The Products produced by Supplier under this Agreement shall conform to the specifications set by Beneficiary, as modified from time to time and notified to Supplier in writing. The Products shall comply with all content and labeling requirements under applicable laws. Supplier acknowledges that the Goods provided to German House AG induced German House AG to enter into this Agreement. Upon the request of any Distributor or Member, Supplier shall replace at Supplier's expense, or refund the full purchase price for, any Product which is defective or fails to conform in any way to the specifications agreed upon. This warranty shall control insofar as the same may conflict with any warranty or limitation on warranty set forth in Supplier's business forms.


QUALITY

    1. All Goods supplied shall comply with the requirements of the Scope of Work, or shall conform in all respects to the sample which form part of the Contract.
    1. All Goods covered by this Contract shall be the subject of the Beneficiary's inspection and test at all times before, during or after manufacture. The Supplier shall furnish without extra charge all reasonable facilities and assistance for the safe and convenient inspection or test required by appointed inspectors. Such inspections may be carried out on the Supplier's premises or at such other place as deemed appropriate by inspectors.
    1. If the Supplier fails to supply Goods in accordance with the provisions of the Contract, the Beneficiary may reject any part of the Goods by giving written notice to the Supplier specifying the reason for rejection and whether replacement Goods are required and within what time.

INSPECTION

German House AG, DIN and their designated representatives shall have the right to inspect Supplier's manufacturing facilities during normal business hours at any time during the term of this Agreement, upon reasonable notice by German House Ag or DIN of such inspection.
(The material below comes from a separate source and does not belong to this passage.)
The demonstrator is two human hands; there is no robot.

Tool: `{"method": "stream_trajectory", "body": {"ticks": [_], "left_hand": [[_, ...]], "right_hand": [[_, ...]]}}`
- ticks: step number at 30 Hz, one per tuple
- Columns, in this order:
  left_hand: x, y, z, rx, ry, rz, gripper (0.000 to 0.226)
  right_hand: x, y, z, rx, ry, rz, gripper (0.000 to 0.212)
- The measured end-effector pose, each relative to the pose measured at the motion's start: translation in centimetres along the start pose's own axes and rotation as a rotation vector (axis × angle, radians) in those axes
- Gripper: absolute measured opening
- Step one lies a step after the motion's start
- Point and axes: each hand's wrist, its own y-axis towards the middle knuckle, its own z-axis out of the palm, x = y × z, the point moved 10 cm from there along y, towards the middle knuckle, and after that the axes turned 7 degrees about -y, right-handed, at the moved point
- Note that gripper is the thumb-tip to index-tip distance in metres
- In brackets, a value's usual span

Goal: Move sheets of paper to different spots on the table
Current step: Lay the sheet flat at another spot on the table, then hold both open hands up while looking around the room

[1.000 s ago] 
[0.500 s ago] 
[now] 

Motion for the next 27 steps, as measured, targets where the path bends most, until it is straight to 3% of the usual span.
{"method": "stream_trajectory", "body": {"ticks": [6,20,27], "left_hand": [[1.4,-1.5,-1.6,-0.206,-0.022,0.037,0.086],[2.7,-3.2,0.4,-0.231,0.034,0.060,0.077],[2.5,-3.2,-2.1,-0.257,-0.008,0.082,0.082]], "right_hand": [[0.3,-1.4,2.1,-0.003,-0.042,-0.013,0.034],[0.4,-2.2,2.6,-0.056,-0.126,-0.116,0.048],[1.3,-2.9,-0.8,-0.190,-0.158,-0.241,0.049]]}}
  1. FUTURE BUSINESS RELATIONSHIPS

During the term of this Agreement, German House AG and DIN shall have the right to evaluate the Supplier based on Supplier's pricing, product quality and consistency of delivery and other factors. Supplier will cooperate in such evaluation. German House AG and DIN shall also have the right to test other suppliers with respect to the supply of products similar to the Products being supplied by Supplier.

  1. TERM AND TERMINATION

A. Term - The initial term of this Agreement is one years: March 15, 2008 through March 15, 2009. At the end of this one-year period, German House AG may elect to extend the Agreement through March 15, 2010. If at the end of the initial one-year term German House AG elects not to extend the Agreement, German House AG shall notify Supplier in writing by March 15, 2009 of German House AG's intent not to extend.

If at the end of the initial one-year term German House AG elects to extend the Agreement, German House AG shall notify Supplier in writing 30 days prior to the contract expiring date of March 15th, 2009. At the end of the one-year period, German House AG must notify Supplier whether German House AG intends to negotiate a new contract. The period from February 15th, 2009 through March 15th, 2009 will then serve as a transition period, during which Supplier will continue to supply Products pursuant to the terms of this Agreement (unless the parties agree on alternative arrangements).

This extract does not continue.